Extensive use of judgment – this is very much linked to professional scepticism (see ‘Related links’ for further reading). Audit inspectors often comment that the audit of judgmental balances such as fair values and impairment is lacking in quality. The FRC’s 2014 Annual Report on Audit Quality Inspections states that ‘Limited evidence that [audit] firms have robustly challenged management particularly in respect of the appropriateness of key assumptions and other judgments was a key concern. Firms, with the assistance of audit committees, should ensure they appropriately challenge management.’ The report comments that audit firms often fail to challenge the feasibility of business plans prepared by management, as well as assumptions relating to fair value, impairment and the valuation of tangible and intangible assets.
These are just some examples of instances where audit quality has been compromised, as identified by audit inspections. The objective of the inspections is to highlight the weaknesses in audit quality and to recommend improvements. It is up to the audit firm whether or not they respond to the recommendations, but it is in their interest to do so, and there are calls by the IAASB to formalise the means by which audit firms demonstrate that they have taken such recommendations on board.

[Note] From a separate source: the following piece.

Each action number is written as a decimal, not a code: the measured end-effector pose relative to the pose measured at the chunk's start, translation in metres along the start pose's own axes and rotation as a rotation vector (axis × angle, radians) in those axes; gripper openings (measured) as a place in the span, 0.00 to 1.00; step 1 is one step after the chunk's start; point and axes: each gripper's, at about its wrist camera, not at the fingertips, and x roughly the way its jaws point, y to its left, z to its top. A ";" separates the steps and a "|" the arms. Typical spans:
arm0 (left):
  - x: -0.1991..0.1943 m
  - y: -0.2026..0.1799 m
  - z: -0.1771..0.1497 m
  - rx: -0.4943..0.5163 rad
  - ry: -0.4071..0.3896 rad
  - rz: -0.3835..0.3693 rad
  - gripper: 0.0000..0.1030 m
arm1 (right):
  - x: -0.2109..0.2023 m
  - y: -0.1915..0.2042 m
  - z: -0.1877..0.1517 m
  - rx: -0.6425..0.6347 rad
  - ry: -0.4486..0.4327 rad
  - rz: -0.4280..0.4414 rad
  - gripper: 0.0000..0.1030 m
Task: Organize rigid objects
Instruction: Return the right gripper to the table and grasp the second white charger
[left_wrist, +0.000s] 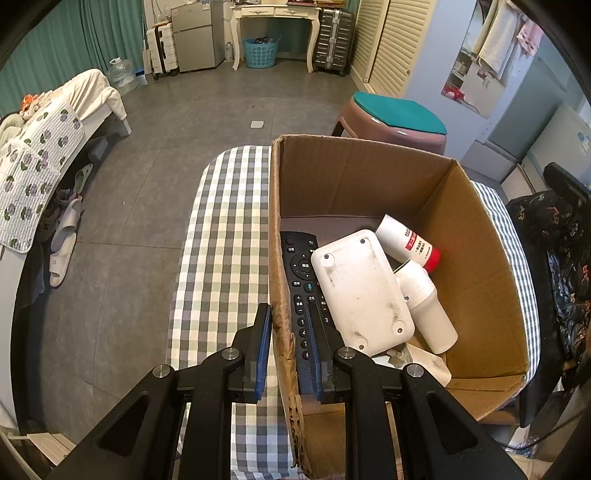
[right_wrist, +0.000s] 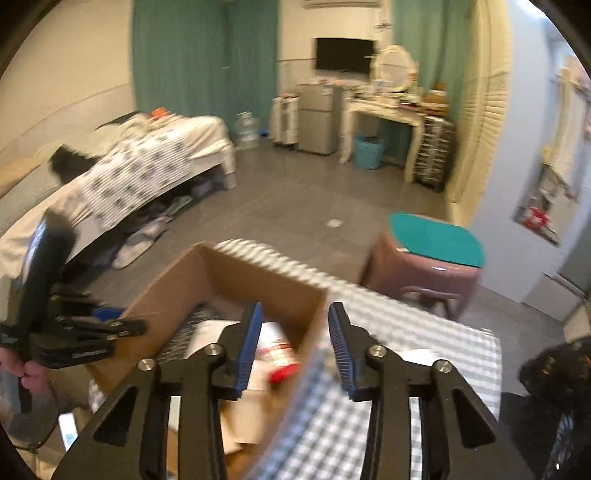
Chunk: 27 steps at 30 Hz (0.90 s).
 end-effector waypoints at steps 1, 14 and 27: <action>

By emphasising the issue of audit quality in its current Work Plan, the IAASB is making it clear that audit quality is something to be taken seriously. Higher quality audits and public confidence in audit reports issued should reduce the ‘expectation gap’. However with audit firms coming under pressure to cut fees, produce competitive tender documents and provide ‘added value’ to the audit in the form of non-audit services, it is easy to see why audit quality is often compromised. Future changes to make the requirements of ISQC1 and ISA 220 more robust could help, as will promoting the use of professional scepticism in the conduct of all audits.
Written by a member of the Paper P7 examining team
Note: Some of the documents referred to in this article are NOT examinable documents, namely the IAASB Work Plan 2015–16 and the FRC Annual Reports on Audit Quality Inspections. They have been referred to in this article as they contain useful illustrations of why audit quality is an important current issue.